In the entries below, filter for the word "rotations" and copy every matching line.

************

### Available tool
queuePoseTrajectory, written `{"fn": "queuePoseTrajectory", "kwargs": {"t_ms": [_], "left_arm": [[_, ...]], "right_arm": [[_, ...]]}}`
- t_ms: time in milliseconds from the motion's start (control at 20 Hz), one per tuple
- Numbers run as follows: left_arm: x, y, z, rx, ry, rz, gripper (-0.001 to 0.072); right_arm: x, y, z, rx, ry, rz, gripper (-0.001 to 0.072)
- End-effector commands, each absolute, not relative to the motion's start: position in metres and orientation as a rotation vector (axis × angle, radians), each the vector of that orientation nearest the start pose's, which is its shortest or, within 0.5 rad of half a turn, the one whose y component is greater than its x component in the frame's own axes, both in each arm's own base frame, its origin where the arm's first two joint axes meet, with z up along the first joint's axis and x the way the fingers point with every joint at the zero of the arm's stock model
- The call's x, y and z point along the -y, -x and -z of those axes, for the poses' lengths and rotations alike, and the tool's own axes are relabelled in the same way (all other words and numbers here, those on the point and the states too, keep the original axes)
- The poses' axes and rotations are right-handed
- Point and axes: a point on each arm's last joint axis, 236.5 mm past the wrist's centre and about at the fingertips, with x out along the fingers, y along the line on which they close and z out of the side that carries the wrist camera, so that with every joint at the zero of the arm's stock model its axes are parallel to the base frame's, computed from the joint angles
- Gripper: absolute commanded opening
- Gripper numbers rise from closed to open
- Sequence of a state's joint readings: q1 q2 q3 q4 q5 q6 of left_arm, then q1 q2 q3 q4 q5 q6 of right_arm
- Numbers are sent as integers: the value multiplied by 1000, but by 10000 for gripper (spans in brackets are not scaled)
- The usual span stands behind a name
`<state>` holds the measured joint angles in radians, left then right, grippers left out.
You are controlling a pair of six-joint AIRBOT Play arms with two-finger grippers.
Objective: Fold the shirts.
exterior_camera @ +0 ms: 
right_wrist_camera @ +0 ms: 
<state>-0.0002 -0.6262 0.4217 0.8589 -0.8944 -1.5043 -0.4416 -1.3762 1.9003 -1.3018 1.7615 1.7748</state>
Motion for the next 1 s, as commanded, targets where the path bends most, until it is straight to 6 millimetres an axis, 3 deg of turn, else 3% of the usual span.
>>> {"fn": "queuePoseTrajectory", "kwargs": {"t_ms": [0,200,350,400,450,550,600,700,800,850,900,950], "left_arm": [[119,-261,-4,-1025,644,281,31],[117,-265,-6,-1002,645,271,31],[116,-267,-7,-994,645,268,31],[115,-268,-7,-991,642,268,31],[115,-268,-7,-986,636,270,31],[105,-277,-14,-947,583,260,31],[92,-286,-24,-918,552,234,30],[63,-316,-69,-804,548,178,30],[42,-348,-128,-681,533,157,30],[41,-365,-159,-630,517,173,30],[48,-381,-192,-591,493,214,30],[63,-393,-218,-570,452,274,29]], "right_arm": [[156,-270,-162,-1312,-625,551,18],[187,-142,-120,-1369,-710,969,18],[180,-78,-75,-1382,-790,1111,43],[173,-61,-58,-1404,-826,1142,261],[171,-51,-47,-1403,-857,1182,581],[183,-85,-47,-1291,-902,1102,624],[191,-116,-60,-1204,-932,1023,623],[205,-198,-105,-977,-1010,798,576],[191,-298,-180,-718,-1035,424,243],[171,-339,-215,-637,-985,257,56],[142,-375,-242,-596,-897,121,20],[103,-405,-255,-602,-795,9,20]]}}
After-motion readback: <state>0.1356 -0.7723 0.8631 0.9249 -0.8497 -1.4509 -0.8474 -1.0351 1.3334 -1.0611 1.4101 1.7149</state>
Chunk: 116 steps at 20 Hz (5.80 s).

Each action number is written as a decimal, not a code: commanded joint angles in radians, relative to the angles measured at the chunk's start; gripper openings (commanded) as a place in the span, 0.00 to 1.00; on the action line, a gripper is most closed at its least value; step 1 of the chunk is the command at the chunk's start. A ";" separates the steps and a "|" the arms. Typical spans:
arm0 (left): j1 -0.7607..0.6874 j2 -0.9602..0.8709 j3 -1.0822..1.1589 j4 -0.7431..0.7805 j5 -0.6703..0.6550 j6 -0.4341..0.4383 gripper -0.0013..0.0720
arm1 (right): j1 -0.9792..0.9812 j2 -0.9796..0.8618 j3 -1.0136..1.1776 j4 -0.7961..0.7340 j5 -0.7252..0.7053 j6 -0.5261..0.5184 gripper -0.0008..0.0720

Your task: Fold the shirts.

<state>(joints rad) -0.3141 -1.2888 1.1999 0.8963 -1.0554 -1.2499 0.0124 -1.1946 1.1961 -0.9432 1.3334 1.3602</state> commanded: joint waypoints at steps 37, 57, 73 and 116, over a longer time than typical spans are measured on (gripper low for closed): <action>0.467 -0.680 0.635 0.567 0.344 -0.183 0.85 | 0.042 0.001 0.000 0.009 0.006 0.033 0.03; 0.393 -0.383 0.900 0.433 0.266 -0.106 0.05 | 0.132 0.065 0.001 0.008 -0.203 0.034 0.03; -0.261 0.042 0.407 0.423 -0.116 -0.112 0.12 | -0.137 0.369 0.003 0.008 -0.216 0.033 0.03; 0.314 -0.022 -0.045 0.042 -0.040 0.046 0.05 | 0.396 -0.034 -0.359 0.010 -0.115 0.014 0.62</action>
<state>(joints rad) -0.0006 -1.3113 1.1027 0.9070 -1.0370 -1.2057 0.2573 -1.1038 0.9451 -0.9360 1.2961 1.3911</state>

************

Problem solution —
- The call's x, y and z point along the -y, -x and -z of those axes, for the poses' lengths and rotations alike, and the tool's own axes are relabelled in the same way (all other words and numbers here, those on the point and the states too, keep the original axes)
- The poses' axes and rotations are right-handed

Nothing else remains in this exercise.